WORK REQUIRED: Your task is to copy every line of this material exactly.

►

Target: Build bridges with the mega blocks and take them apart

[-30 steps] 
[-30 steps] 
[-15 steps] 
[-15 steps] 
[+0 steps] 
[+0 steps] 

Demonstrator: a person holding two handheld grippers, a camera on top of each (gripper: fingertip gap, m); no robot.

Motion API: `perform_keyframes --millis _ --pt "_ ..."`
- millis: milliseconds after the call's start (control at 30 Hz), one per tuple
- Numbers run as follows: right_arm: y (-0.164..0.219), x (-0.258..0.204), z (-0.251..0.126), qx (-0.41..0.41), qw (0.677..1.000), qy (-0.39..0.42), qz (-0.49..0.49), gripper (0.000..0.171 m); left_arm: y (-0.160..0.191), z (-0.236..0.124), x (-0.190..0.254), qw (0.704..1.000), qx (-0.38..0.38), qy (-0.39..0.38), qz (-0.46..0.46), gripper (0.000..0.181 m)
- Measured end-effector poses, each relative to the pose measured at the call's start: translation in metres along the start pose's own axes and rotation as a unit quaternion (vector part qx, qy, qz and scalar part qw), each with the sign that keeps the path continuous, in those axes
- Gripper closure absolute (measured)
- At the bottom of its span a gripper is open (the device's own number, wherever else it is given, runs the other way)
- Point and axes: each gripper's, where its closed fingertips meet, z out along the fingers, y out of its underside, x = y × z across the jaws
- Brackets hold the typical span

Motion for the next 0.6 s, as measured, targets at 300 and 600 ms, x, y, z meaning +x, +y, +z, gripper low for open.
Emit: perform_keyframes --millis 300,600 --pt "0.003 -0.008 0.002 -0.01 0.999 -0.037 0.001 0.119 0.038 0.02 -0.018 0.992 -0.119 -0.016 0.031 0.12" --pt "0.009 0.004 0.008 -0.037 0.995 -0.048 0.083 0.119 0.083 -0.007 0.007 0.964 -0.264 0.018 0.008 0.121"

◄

EXERCISE RESPONSE:
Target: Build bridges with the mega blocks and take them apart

[-30 steps] 
[-30 steps] 
[-15 steps] 
[-15 steps] 
[+0 steps] 
[+0 steps] 

Demonstrator: a person holding two handheld grippers, a camera on top of each (gripper: fingertip gap, m); no robot.

Motion API: `perform_keyframes --millis _ --pt "_ ..."`
- millis: milliseconds after the call's start (control at 30 Hz), one per tuple
- Numbers run as follows: right_arm: y (-0.164..0.219), x (-0.258..0.204), z (-0.251..0.126), qx (-0.41..0.41), qw (0.677..1.000), qy (-0.39..0.42), qz (-0.49..0.49), gripper (0.000..0.171 m); left_arm: y (-0.160..0.191), z (-0.236..0.124), x (-0.190..0.254), qw (0.704..1.000), qx (-0.38..0.38), qy (-0.39..0.38), qz (-0.46..0.46), gripper (0.000..0.181 m)
- Measured end-effector poses, each relative to the pose measured at the call's start: translation in metres along the start pose's own axes and rotation as a unit quaternion (vector part qx, qy, qz and scalar part qw), each with the sign that keeps the path continuous, in those axes
- Gripper closure absolute (measured)
- At the bottom of its span a gripper is open (the device's own number, wherever else it is given, runs the other way)
- Point and axes: each gripper's, where its closed fingertips meet, z out along the fingers, y out of its underside, x = y × z across the jaws
- Brackets hold the typical span

Motion for the next 0.6 s, as measured, targets at 300 and 600 ms, x, y, z meaning +x, +y, +z, gripper low for open.
Emit: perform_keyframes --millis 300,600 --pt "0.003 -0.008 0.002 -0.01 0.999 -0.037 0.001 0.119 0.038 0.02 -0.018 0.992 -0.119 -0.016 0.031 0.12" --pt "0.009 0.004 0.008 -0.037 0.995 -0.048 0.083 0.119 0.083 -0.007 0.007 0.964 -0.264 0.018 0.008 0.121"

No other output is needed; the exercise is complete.